Weder Schnaken, Flöhe noch sonstige Plagegeister störten diesmal unsere Nachtruhe, und neugestärkt setzten wir uns morgens wieder in Marsch. Kaum vom Dorf entfernt, überfiel uns abermals ein gewaltiger Platzregen, der zum Aufschlagen meines Zeltes nötigte, jedoch nicht länger als zwanzig Minuten anhielt. Hier beginnt nun die Zone der Kuka-Adansonie, des Riesen unter den Riesenbäumen; gewöhnlich hat ihr Stamm in Höhe eines Meters von der Erde zehn bis zwölf Meter im Umfang. Hoch in der Luft gewahrte ich den ersten kirgalibu, einen mächtigen Raubvogel, an Größe den Königsadler übertreffend.
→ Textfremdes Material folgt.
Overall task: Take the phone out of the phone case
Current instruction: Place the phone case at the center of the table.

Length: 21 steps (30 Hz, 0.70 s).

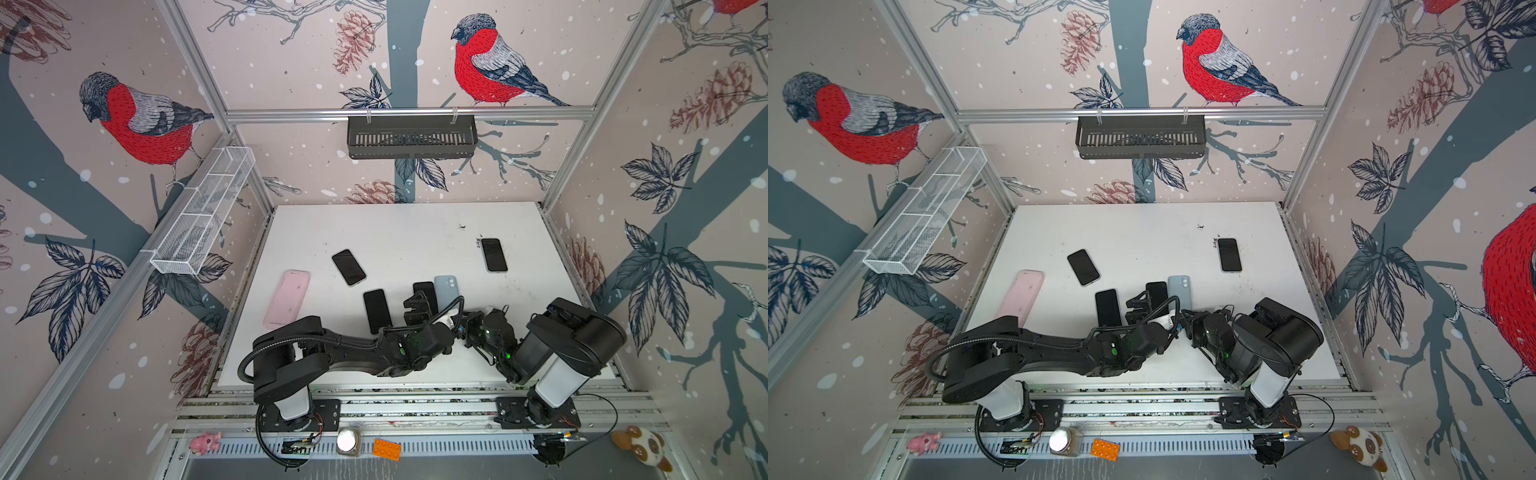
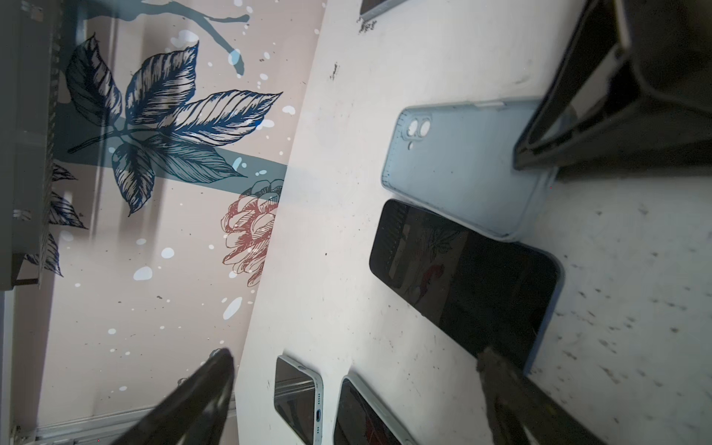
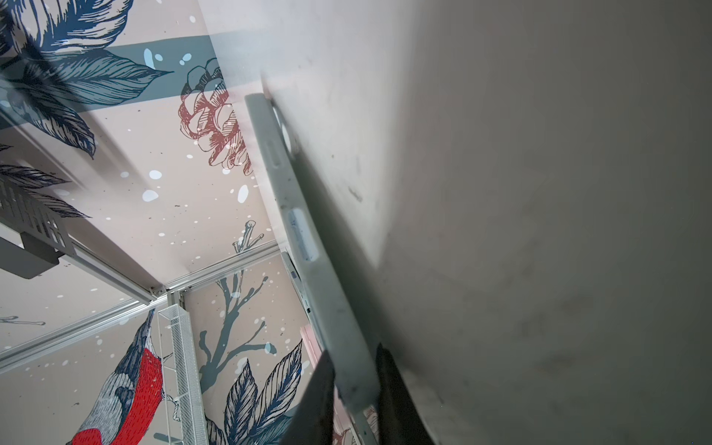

Vormittags gegen zehn Uhr langten wir in der Stadt Mai-dug-eri an, die nur einen Kilometer weit vom linken Ufer des Ngadda-Flusses gelegen ist. Auf dem Dendal, dem Marktplatz der Stadt, machte unsere Karawane halt. Meine Leute feuerten ein paar Schüsse ab, worauf der Kre-ma, der in Abwesenheit des nach Kuka gereisten Stadtobersten die höchste Behörde repräsentierte, herbeikam und, nachdem er mich begrüßt hatte, uns drei nebeneinanderstehende Hütten zur Wohnung anwies. Alle Häuser oder vielmehr Hütten des Orts sind in der Form von Bienenkörben ganz aus Stroh und Binsen zusammengefügt. Im Inneren ist das runde Strohdach hübsch verziert; an der Wand prangen Töpfe von Ton, Strohteller und hölzerne Schüsseln, die von der Frau mitgebrachte Aussteuer. Mai-dug-eri verdient übrigens die Bezeichnung als birni, d. h. Stadt, denn in seinen zerstreuten, zwischen Bäumen versteckten Hütten lebt eine Bevölkerung von gegen fünfzehntausend Seelen, und zwar war es ein neues Volk mit einer neuen Sprache, das mir in den Einwohnern entgegentrat: die Gamergu, die sich von den Kanuri des nördlichen Bornu wesentlich unterscheiden, hingegen mit den Uandala nahe verwandt sind. Von Farbe schwarzbraun, haben die Gamergu ausgeprägte, doch nicht gerade häßliche Negerphysiognomien, die Männer meist hohe und muskulöse Gestalten. Bei den Frauen schien mir ein sanfter Gesichtsausdruck vorherrschend zu sein; sie tragen wie die Kanuri- und Tebuweiber große Ringe oder Platten in der durchbohrten Nase; ihr Haar aber hängt nicht wie bei diesen in kurzen Zöpfen rings um den Kopf herab, sondern liegt, von hinten nach vorn zu einem hohen Wulst zusammengerafft, über dem Scheitel, während es an den Seiten des Kopfes kahl geschoren wird. Sonst hat die Tracht nichts Abweichendes von der in Kuka. Die Kinder, Knaben wie Mädchen, gehen bis zum Eintritt der Pubertät ganz nackt und eignen sich frühzeitig eine große Fertigkeit im Schwimmen an; dennoch war eben am Tag meiner Ankunft ein junges Mädchen in den Wellen der raschströmenden Ngadda ertrunken. Obgleich die Gamergu eine eigene Sprache besitzen, hat sich in Mai-dug-eri und in den anderen Städten des Landes, seitdem es unter die Oberherrschaft von Bornu gekommen ist, die Kanuri-Sprache eingebürgert. Nur in den an den Karawanenstraßen liegenden Ortschaften wurden die Gamergu zum Islam bekehrt; die übrigen sind noch Heiden, gegen die der Sultan, das eigene Land plündernd und entvölkernd, gelegentlich eine Razzia unternimmt.